A study based on 770 people over six months analyzed which sets of traits are more effective at different levels of remoteness, thus helping us answering the question of what are the differences between remote leads and in-person leads that make them successful? I’ve distilled two sets of traits from the paper.
In-person leads are defined by matching and projecting the idea of leadership to the people in the team (projecting “being”).
These are their traits:
- Extraverted — lively, energetic, assertive, dynamic
- Gregarious— charismatic, confident, projects security
- Conscientious — responsible, organized, goal-setting
- Intelligent — understands quickly, adapts fast
- Good speaker — good language skills, engaging, smooth
Remote leads are defined by demonstrating functional skills and engaging in task-oriented activities to help the team achieve their objectives (projecting “doing”).
These are their traits:
- Connected — coordinates and directs people, helps work together
- Aware — keeps the pulse of work progress, monitoring
- Organizer — sets, prioritizes, manages tasks
- Productive — applied intelligence, gets things done, goal-reaching
- Good writer — good written skills, detailed, sophisticated
In face-to-face interactions, most of us are very easily swayed by the power of personality. Virtually, we are less swayed by someone’s personality and can more accurately assess whether or not they are actually engaging in important leadership behaviours. People are more likely to be seen based on what they actually do, not based on who they are.
R. Purvanova, Associate Prof. of Management and Leadership
One notable thing between these two lists is that these aren’t scales, but independent traits. For example: while “extraverted” is one of the traits for in-person leads, there’s no matching “introverted” for remote leads. It just means that while extroversion plays a role in the first case, it doesn’t matter much in the second — yet at the same time, introversion doesn’t provide an advantage either: the extroversion/introversion continuum just isn’t relevant for remote leads. There are other traits at play.
Resistance to go remote
Emergent leaders on self-managed teams may feel frustrated if the leadership status they earned in one virtuality setting is not granted to them in a different virtuality setting.
R. Purvanova, S. Charlier, C. Reeves, L. Greco (2020)
Who Emerges into Virtual Team Leadership Roles?
This difference in traits might explain why a lot of organizations that are seeing benefits of remote work — even during a pandemic! — are still thinking to go back to the office. The problem might not be (only) organizational: it might be personal.
A large number of managers that had all the right traits to be successful in-person leads are now feeling something is missing as remote leads. Lacking a model to explain this gap and how to fill it, the simplest answer is to just go back to the office — where their leadership isn’t threatened.
This study, and the above model, provides some indication on how to successfully prepare managers to succeed also remotely.
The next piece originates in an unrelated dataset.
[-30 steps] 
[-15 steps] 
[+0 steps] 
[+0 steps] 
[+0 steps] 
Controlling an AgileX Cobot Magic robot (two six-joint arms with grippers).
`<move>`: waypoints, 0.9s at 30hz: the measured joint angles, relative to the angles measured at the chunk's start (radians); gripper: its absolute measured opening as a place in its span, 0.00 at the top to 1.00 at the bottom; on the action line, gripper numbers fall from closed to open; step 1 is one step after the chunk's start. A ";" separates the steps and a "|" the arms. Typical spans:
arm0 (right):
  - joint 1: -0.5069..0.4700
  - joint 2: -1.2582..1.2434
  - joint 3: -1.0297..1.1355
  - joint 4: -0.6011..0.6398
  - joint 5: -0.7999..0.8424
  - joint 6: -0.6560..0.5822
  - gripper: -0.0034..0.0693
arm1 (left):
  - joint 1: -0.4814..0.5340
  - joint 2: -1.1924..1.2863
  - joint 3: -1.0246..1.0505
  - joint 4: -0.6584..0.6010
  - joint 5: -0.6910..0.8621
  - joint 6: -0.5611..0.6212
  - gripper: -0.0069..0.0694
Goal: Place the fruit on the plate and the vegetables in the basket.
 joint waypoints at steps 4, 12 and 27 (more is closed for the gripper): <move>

Shift your leadership to remote
The emphasis shifts from saying to doing.
A. Cohen (2020) The surprising traits of good remote leaders
There are two good news for this shift. The first is that the traits aren’t a continuum, so one doesn’t have to stop doing something that for them it’s working — which might be disruptive and challenging for the individual. The second is that part of the traits that work for in-person leads provide a good starting point to acquire the new traits more easily.
Let’s see them in broad strokes.
Growing the connected trait can be supported by extraversion and gregariousness. It’s possible to use the existing relationships to connect the lead to their team, and make sure people are clear on what they are working, both on their own and together with others.
Growing the aware trait can again build on the extraverted aspects, using the connection to know the work that is being done, and support it directly and personally with everyone. Note that this doesn’t mean micro-managing anyone, it just means being aware of the work being done.
Growing the organizer trait can leverage the conscientiousness of the person, however it needs to shift the attention to be more task oriented, and make sure everything in the project work is well structured and clear.
Growing the productive trait requires shifting the same intelligence, but putting it more to resolving tasks instead of being quick and adaptable on the spot. Being the sharpest one in a meeting matters little now, but a great solution that makes the project closer to the goal can have massive impact.
Growing the good writer trait requires for sure to be more comfortable with typing and structuring content in a more organized way — proper hierarchy, bullet lists, drawings and diagrams are massively useful — yet it’s easier to get there for people that are already good speakers: a large number of skills overlap.
Going beyond the space of this short article, it might be worth to create more specific coaching and training programs that help managers to grow the skills above — or even just reflect yourself and see what you can do.
Models aren’t exhaustive, and this is no exception. However, even this simple model provides some initial guidance, grounded in research, of what can be done along the remoteness continuum for different managers and organizations. Find the one that works for you.